What’s Not Likely to Improve?

I am worried with a capital W about the pen. The starters, I think, will ultimately be fine. Beckett’s been better, Lester’s history says he’ll be better, Lackey just had a bad start today, and between Wake, Buch and Matsuzaka – throwing well in Pawtucket, from reports – I feel pretty good. One through five (or six), we’ll have a chance to win most days, however much it doesn’t feel that way right now.

Likewise, our offense will hit. It’s looked brutal in the early going, but it is always does when 70% or 80% of your lineup isn’t hitting. Moreover, I think the front office will be aggressive if it looks like that’s a problem, and adding offense in season is always easier than adding pitching.

But we may be forced to give something away to get some help in relief, because there’s no real help available on the farm. Tazawa’s out with Tommy John. Richardson isn’t exactly lighting it up with a 1.80 WHIP at Pawtucket, and Kelly – for all of his poise – was born in 1989 (though I find his innings limits intriguing). I’ve been worried about our pen since the offseason, not least because our PECOTA projections were terrifying. And yes, I’m aware that PECOTA’s had its issues this offseason.

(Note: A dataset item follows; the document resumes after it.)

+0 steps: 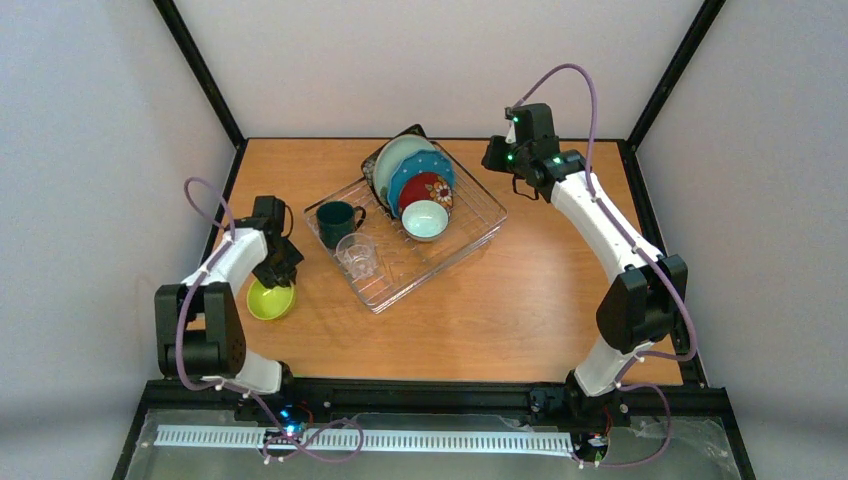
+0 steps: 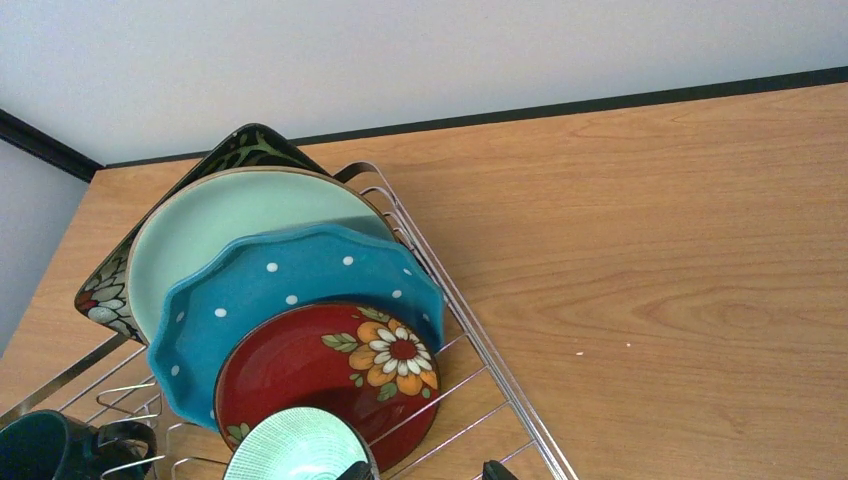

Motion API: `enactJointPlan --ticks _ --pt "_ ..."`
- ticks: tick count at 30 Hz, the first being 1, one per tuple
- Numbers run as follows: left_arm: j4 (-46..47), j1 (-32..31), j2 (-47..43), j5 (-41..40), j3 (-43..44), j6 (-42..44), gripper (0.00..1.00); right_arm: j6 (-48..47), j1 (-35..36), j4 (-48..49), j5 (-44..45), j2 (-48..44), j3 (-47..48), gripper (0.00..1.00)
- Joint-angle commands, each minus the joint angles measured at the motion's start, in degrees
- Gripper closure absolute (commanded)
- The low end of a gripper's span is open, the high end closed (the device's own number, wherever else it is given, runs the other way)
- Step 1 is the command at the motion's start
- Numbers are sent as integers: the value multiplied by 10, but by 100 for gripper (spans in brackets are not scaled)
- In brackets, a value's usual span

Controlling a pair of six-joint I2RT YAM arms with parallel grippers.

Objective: Load the mixed dishes into the dish rack
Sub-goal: Grab the bowl from the corner of the board.

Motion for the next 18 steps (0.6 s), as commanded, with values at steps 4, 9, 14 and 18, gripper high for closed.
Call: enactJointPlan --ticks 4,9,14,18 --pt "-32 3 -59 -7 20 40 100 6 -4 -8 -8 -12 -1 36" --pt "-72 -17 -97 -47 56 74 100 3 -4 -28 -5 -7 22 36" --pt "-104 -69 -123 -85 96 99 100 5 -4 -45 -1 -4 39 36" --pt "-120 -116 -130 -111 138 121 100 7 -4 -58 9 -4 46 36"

ESPN’s Jeremy Lundblad has the best breakdown of the issues out of our pen that I’ve seen. You really should read it, but the short version for the link averse? Delcarmen’s lost about three miles an hour off his fastball since 2008, and his usage reflects that. Ramirez Uno’s K rate is in sharp decline, and his walk rate is up. Also not good.

Oki’s still great versus lefties, but he’s become mortal versus righties. Which probably explains why he’s given up the 8th inning to Bard. And speaking of, while Lundblad’s not particularly worried about the young fireballer, I am. His K rate is down sharply in the early going, never a good sign, although that could just be a blip. His HR rate is higher as well. Like Keith Law, I’ve struggled to understand how people who watch him pitch right now think he’s ready to take Papelbon’s place. He just doesn’t command well enough yet.

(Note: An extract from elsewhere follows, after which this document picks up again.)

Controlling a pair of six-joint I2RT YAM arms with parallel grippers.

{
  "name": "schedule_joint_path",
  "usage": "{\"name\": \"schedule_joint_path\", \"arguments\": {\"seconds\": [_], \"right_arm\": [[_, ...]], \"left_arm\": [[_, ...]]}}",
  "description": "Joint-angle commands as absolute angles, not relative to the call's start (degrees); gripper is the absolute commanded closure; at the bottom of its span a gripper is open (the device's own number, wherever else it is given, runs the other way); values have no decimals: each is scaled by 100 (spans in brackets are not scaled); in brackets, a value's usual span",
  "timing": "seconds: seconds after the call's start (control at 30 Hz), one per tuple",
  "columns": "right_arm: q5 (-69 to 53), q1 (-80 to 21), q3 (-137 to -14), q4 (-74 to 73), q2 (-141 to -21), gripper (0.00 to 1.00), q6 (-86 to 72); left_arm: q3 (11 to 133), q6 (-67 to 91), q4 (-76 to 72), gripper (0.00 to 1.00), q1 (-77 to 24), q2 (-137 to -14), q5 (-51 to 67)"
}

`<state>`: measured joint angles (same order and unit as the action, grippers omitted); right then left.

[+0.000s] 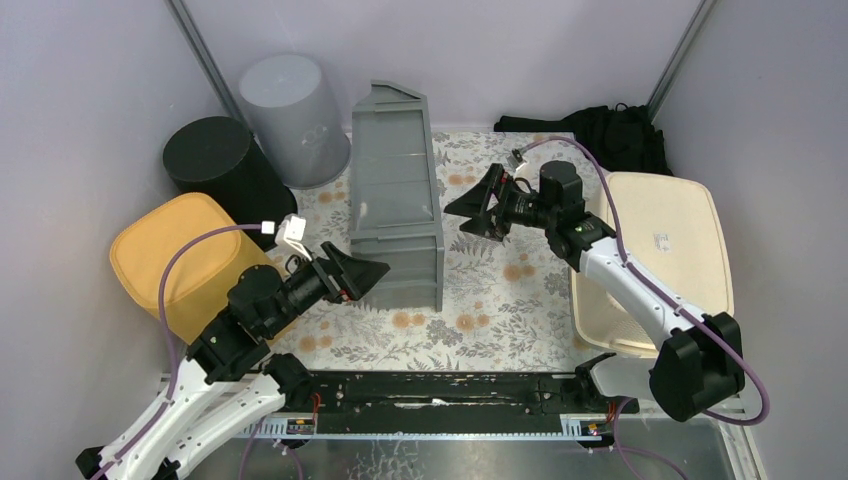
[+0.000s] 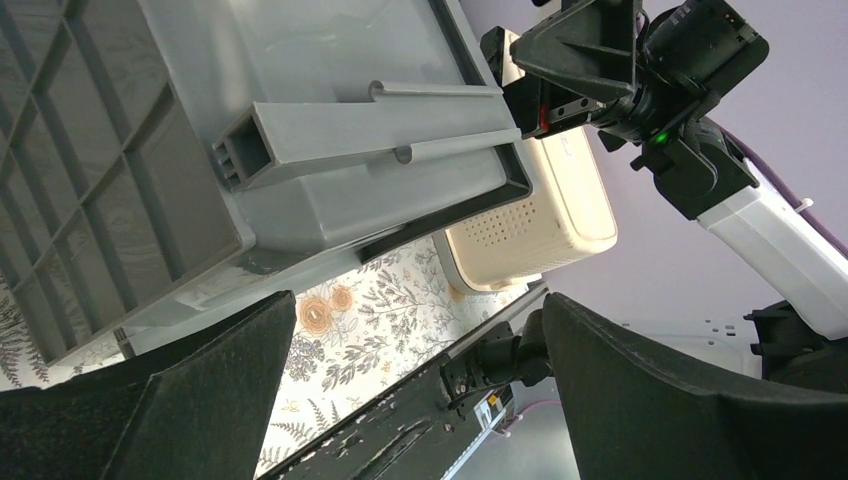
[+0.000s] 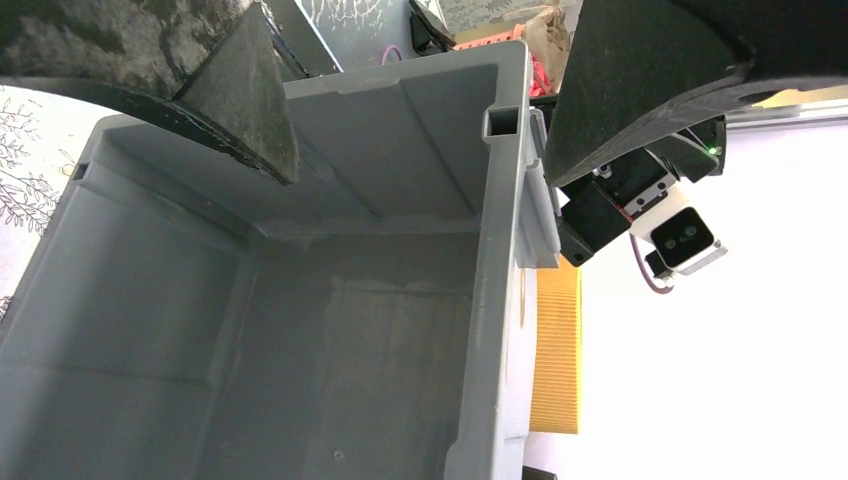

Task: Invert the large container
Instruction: Turn the container upside down at the center of the board.

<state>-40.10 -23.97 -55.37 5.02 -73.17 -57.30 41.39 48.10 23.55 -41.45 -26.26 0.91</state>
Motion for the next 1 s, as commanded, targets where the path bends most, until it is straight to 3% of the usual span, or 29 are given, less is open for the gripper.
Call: {"name": "schedule_joint_path", "arguments": {"seconds": [0.0,0.17,0.97], "right_arm": [[-4333,-2380,-5557,945,-7033,1,-5783],[-4657,-2375,-5367,1599,-7008,1,-5865],[-5199,-2374,-5788,1555,-7627,1,-6195]], "left_arm": [[4064,4842,1836,0,-4115,-2646,249],[3968,4902,1782,0,-4114,-2588,288],[3700,4996,1892,0,-4114,-2293,333]]}}
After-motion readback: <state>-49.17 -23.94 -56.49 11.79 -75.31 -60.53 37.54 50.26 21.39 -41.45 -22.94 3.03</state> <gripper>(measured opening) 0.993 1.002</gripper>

Which brings us to Pap. You might recall that last season I, along with a great many other people, worried about the fact that Pap had basically reverted to a one pitch pitcher. Well, the good news is that he is indeed throwing the split more: 17.9% thus far, well up from last season’s 9.3%. The bad news is that his pitch selection may be impacting his performance – negatively. As Lundblad put it,

Papelbon has issued four walks in four appearances so far this season. In 2008, he didn’t issue his fourth walk until June 22, his 33rd appearance. Factor in just one strikeout, and this is the first time in Papelbon’s career that he has more walks than strikeouts.

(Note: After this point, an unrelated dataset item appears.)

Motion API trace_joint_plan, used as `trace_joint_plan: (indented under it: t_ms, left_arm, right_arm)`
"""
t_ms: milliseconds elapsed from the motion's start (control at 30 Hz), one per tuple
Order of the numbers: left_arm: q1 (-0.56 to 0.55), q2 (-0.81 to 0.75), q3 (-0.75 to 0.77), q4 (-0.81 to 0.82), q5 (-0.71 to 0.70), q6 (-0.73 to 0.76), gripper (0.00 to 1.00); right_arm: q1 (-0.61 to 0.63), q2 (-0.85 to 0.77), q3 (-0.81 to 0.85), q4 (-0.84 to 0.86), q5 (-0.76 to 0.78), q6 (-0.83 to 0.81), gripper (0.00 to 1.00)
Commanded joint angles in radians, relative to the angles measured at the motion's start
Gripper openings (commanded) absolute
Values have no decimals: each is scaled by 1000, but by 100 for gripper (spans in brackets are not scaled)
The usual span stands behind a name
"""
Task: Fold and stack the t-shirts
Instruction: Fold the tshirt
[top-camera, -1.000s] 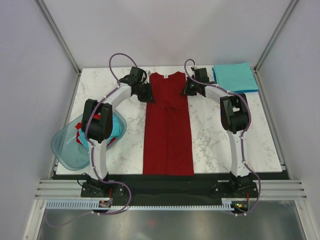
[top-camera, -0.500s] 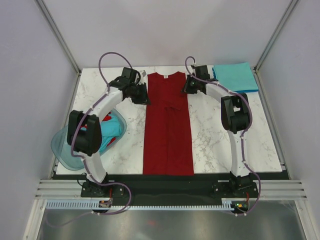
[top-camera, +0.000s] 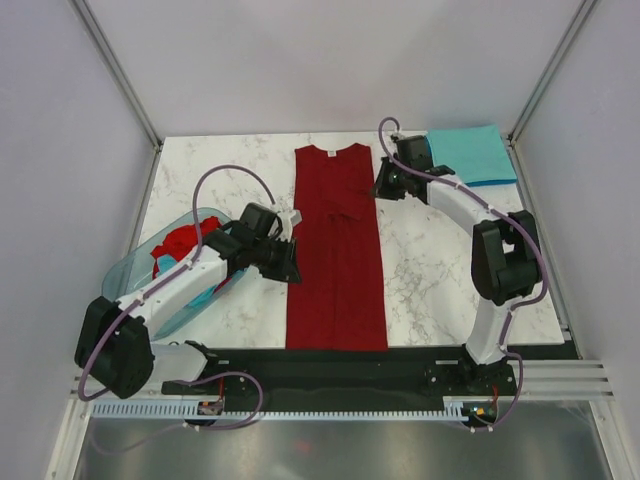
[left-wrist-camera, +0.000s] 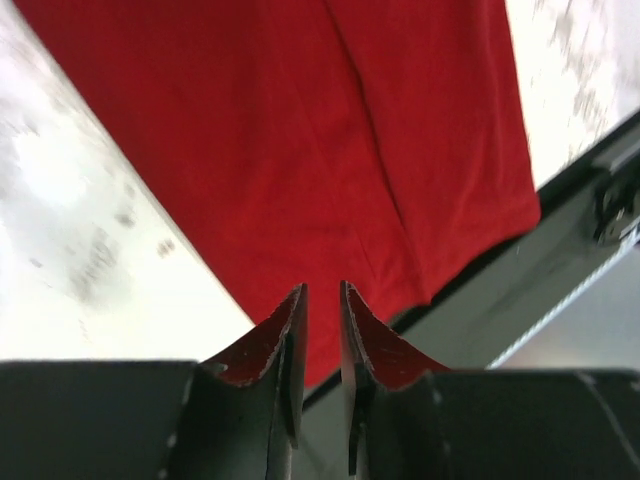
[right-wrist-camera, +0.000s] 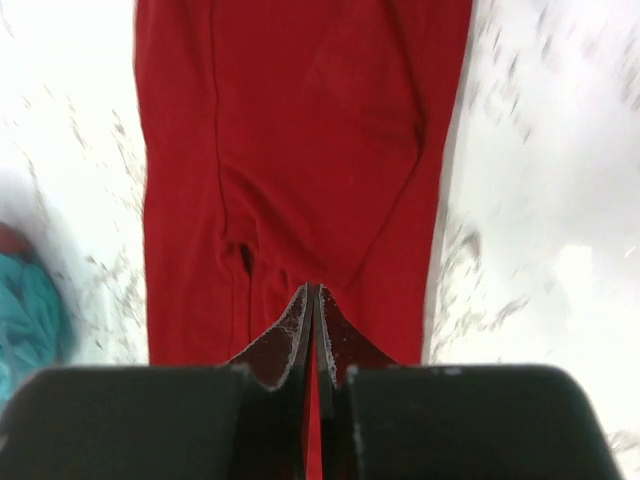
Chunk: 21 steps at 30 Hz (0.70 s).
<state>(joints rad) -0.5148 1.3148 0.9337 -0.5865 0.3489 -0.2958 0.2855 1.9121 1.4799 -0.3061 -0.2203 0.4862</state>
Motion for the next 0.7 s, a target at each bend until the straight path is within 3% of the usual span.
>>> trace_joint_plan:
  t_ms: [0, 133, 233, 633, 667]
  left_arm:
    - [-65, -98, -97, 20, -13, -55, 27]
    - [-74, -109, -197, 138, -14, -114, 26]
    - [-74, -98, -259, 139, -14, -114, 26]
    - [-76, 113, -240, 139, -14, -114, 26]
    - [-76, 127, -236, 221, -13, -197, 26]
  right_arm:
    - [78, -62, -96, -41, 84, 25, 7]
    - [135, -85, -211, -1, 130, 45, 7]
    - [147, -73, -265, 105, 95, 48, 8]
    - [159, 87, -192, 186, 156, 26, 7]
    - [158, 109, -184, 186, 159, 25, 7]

Add it up, and I think the pen will be this team’s weakness.

Big Picture?

We’re going to play better, and things will turn around. I’m not going to guarantee 95 wins like a lot of people – the BP guys’ latest simulations are currently predicting an 80 win season and 24% chance of the playoffs, but we’re clearly better than that. Just as we’re better than this.

Will it be enough to make up six games in the toughest division in baseball? Who knows. But we can’t worry about that right now. Our only concern should be getting these guys playing better.

Meaning don’t boo them, it’s not going to help anything.

The Red Sox Offense, Circa 2010

Obviously, the focus has shifted to run prevention. Just as obviously, Jason Bay is a better hitter than Mike Cameron, whatever the latter’s run prevention advantages.

But while I think it unlikely that Theo’s done tweaking the roster, I frankly don’t think the one we have right now is all that bad. It’s not the Yankee’s lineup, to be sure, but neither is it Seattle 2009 lineup.

Here’s Keith Law on our roster construction for next year:

Between the Lackey deal and the reported discussions with Mike Cameron, Boston’s front office appears to have changed its approach to roster construction away from the OBP/slug-heavy clubs around which they won two World Series toward run prevention through superior pitching and defense. We’ve already seen Boston sign Marco Scutaro, an above-average defensive shortstop who was even better than that before a heel injury ruined his 2009 season, in addition to paying heavily for Cuban teenage shortstop Jose Iglesias, a pair of moves they hope will secure the shortstop position for the next seven or eight years.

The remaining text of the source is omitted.